I was down from roughly 19h00 until 20h00, and apologize to my readers for any inconvenience.
BTW: I have an additional reason, not really to believe, that these crashes are due to an overheated graphics chip. During the actual reboot, the graphics chip should get especially hot, and especially so, if the case-fan is not turning.
I can see that if this chip did overheat, the TDR would not be able to reboot it.
But the crashes never seem to occur, directly after the reboot. I generally seem to obtain about 6 days of smooth computing, before another crash happens.
Also, it should not be a VRAM leak, because this is a pre-GPU-type graphics chip.
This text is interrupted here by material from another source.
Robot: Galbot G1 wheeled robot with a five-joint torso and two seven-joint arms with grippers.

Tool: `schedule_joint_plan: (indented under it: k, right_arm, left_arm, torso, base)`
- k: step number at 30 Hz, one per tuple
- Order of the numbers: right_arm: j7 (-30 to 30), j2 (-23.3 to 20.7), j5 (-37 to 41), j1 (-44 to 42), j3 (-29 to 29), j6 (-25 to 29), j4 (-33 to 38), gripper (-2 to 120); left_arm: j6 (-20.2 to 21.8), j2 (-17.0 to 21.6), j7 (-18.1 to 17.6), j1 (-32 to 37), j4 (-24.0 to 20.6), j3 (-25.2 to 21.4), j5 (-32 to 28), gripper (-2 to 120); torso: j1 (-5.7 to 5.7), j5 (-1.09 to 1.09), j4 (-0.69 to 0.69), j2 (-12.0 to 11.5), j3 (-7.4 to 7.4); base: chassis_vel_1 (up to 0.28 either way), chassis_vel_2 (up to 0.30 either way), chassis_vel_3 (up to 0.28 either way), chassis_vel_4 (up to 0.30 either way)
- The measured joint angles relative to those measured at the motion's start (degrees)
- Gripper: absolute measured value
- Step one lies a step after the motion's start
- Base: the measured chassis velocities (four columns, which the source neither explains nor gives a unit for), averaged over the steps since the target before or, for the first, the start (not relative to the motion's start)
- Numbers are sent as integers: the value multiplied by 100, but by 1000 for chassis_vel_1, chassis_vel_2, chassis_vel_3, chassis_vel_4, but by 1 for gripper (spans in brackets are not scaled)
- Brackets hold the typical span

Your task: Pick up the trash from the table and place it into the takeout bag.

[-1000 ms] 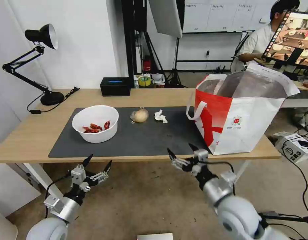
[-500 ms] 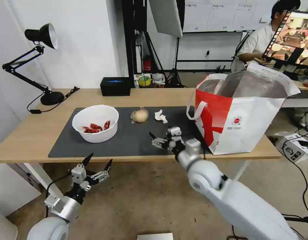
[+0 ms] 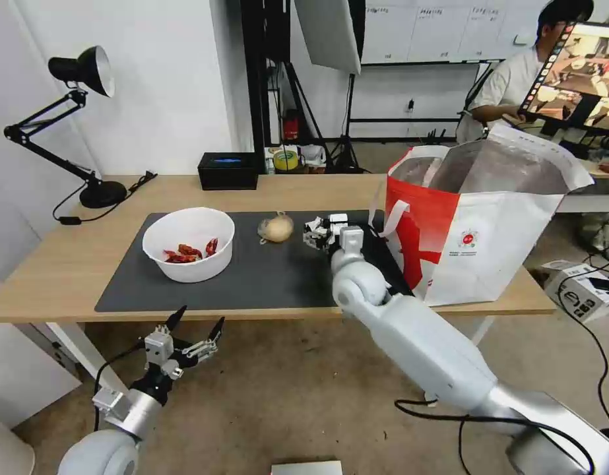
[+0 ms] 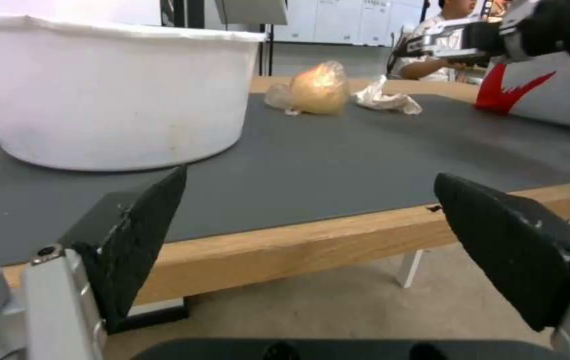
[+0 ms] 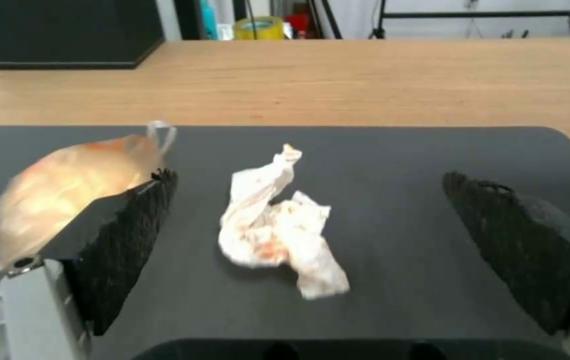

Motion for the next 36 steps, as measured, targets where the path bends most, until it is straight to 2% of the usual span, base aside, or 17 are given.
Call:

With the old graphics chips, that maximally had several pixel and several vertex pipelines, VRAM consumption was more or less static, while with the more-modern GPUs, some amount of VRAM-creep is at least plausible.
root@Phoenix:/home/dirk# lspci | grep vga
root@Phoenix:/home/dirk# lspci | grep VGA
00:0d.0 VGA compatible controller: NVIDIA Corporation C61 [GeForce 6150SE nForce 430] (rev a2)
root@Phoenix:/home/dirk# lspci -v -s 00:0d.0
00:0d.0 VGA compatible controller: NVIDIA Corporation C61 [GeForce 6150SE nForce 430] (rev a2) (prog-if 00 [VGA controller])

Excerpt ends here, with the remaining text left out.